2026年8月11日の試験では、第1巻と第2巻を別々に出力し、OPFの書名が『港の対決Vol.1』と『港の対決Vol.2』に分かれ、著者・言語・発行者が保たれることを確認しました。一方、表紙付きEPUBでは実在するcover.pngをCLI inspectがmissingと報告する未解決事象があります。そのため、表紙付き出力をvalid=trueとは断定せず、直ってから入稿候補にします。
巻数だけを変えて再出力する
試験用の第一巻を出力できたら、原票を複製し、巻数だけを2へ変えます。書名、著者、シリーズ名、表紙、目次には触れず、第二巻として再出力します。OPFを比較し、巻数だけが意図どおり変わり、シリーズ名や言語が保たれているかを確認します。

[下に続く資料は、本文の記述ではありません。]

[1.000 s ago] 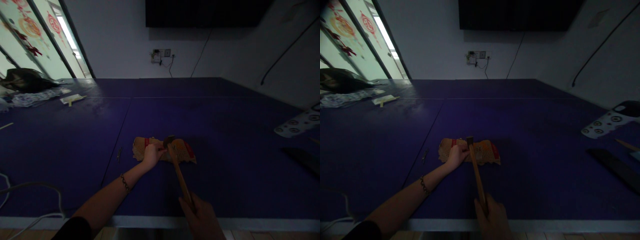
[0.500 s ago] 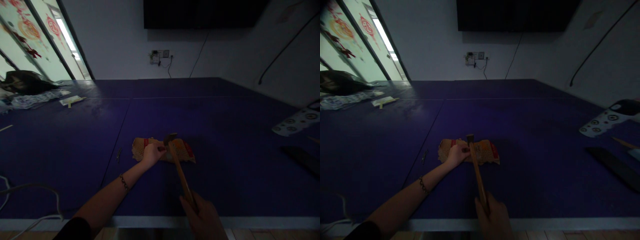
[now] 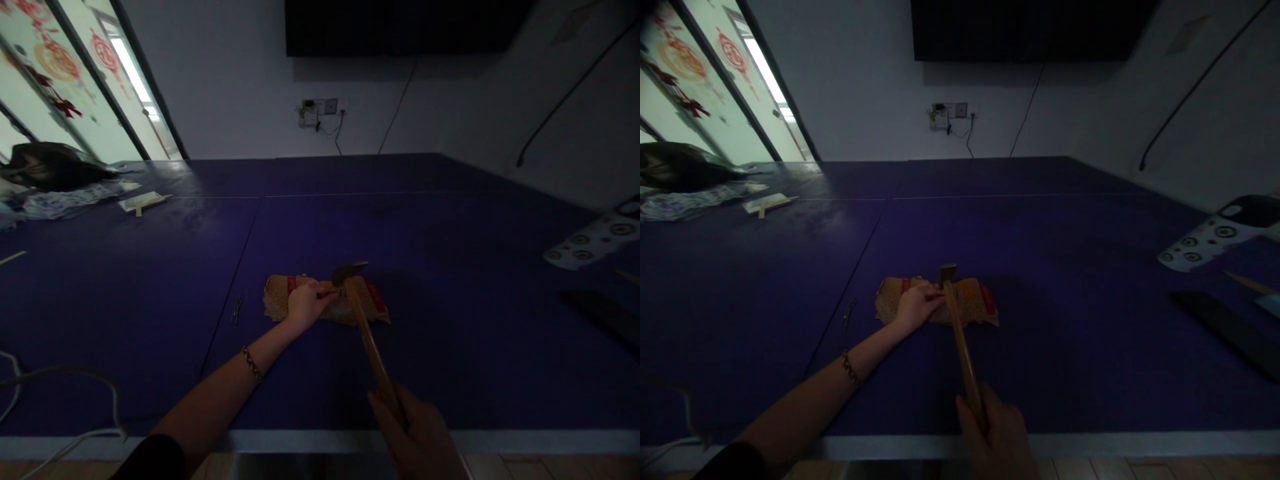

もし別項目まで変わったら、入力画面の依存関係かテンプレートの再利用方法を見直します。毎巻の作業では、前巻ファイルを直接上書きするより、新しい原票と出力先を用意します。前巻の識別子や表紙が残る事故を、ファイル単位で防ぐためです。
既存EPUBの直接編集とは目的を分ける
EPUB metadata editorという言葉には、完成済みEPUBの内部値を直接変更する道具も含まれます。Rune Studioの中心は、管理している原稿と設定からEPUBを再生成する流れです。元原稿があり、本文修正と書誌変更を一緒に管理したい場合に向きます。
他社から受け取ったEPUBの一項目だけを直す、未知の拡張メタデータを保ったまま編集する、といった用途は別の専用ツールを検討します。再生成で失われる要素がないか、元データの所在と必要な自由度から選びます。言葉が同じでも担当範囲は同じではありません。
結論:原票を正本にして一項目変更で検査する
MacでEPUBの書誌・シリーズ情報を安全に設定するには、アプリの入力欄を正本にしません。一冊分のメタデータ原票を作り、入力欄、OPF、公開表示を四列で対応させます。出力後はOPFを照合し、巻数だけを変える再生成試験で他の値が保たれるか確認します。
今日の一歩は、現在の一冊について書名、著者、シリーズ名、巻数、言語を一枚へ集めることです。その原票から試験EPUBを作り、内部値まで確認すれば、次巻でも同じ手順を再現できます。